#### What the task asks
Tally the lines below that contain "tissue". The number is the whole answer.

┏━━

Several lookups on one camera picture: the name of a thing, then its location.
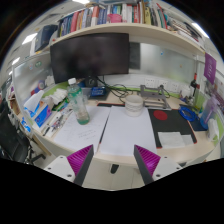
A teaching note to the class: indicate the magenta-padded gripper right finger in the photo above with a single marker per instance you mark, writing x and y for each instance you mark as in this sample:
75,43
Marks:
165,166

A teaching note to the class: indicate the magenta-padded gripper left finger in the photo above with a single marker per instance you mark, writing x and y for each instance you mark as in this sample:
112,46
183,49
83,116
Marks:
61,166

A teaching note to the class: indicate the green-labelled clear drink bottle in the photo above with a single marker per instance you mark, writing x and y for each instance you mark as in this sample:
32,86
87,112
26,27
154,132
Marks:
78,105

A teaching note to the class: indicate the translucent purple water bottle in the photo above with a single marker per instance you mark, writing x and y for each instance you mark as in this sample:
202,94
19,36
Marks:
208,111

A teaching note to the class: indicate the white cloth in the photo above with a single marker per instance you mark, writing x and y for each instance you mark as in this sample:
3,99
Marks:
171,140

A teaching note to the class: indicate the white paper sheet with writing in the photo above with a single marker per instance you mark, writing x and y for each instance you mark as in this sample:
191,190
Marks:
81,131

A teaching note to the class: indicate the large white paper sheet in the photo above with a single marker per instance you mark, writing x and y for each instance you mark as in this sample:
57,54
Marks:
126,133

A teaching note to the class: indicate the flat round red coaster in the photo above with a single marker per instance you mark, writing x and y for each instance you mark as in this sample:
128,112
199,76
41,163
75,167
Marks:
160,115

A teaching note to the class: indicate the dark blue pad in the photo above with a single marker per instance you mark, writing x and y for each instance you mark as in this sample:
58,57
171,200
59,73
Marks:
199,125

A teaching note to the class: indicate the black office chair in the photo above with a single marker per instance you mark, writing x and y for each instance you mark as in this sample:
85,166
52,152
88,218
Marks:
13,140

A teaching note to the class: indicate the white tissue pack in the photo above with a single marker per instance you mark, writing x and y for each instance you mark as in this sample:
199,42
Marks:
212,130

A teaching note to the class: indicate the blue tissue box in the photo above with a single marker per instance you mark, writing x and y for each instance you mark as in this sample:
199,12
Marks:
31,108

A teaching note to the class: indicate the stack of white napkins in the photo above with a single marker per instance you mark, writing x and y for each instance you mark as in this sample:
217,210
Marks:
58,96

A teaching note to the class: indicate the grey metal laptop stand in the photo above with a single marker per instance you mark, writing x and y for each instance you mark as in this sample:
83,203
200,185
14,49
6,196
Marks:
154,95

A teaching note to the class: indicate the small blue device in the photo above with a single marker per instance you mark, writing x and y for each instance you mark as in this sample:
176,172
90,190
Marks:
98,91

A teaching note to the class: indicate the purple hanging banner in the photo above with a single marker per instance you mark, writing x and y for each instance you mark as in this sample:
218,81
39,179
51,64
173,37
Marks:
210,68

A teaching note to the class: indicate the black computer monitor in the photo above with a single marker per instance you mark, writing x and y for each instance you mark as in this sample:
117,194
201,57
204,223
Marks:
88,56

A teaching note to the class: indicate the ceiling lights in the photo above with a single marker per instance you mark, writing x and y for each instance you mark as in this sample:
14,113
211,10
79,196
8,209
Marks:
29,38

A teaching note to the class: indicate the wooden shelf with books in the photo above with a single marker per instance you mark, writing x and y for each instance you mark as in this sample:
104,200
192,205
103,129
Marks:
133,30

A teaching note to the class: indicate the white wall power sockets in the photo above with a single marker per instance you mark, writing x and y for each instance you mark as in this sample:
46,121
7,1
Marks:
161,83

┗━━

#### Output of the task
2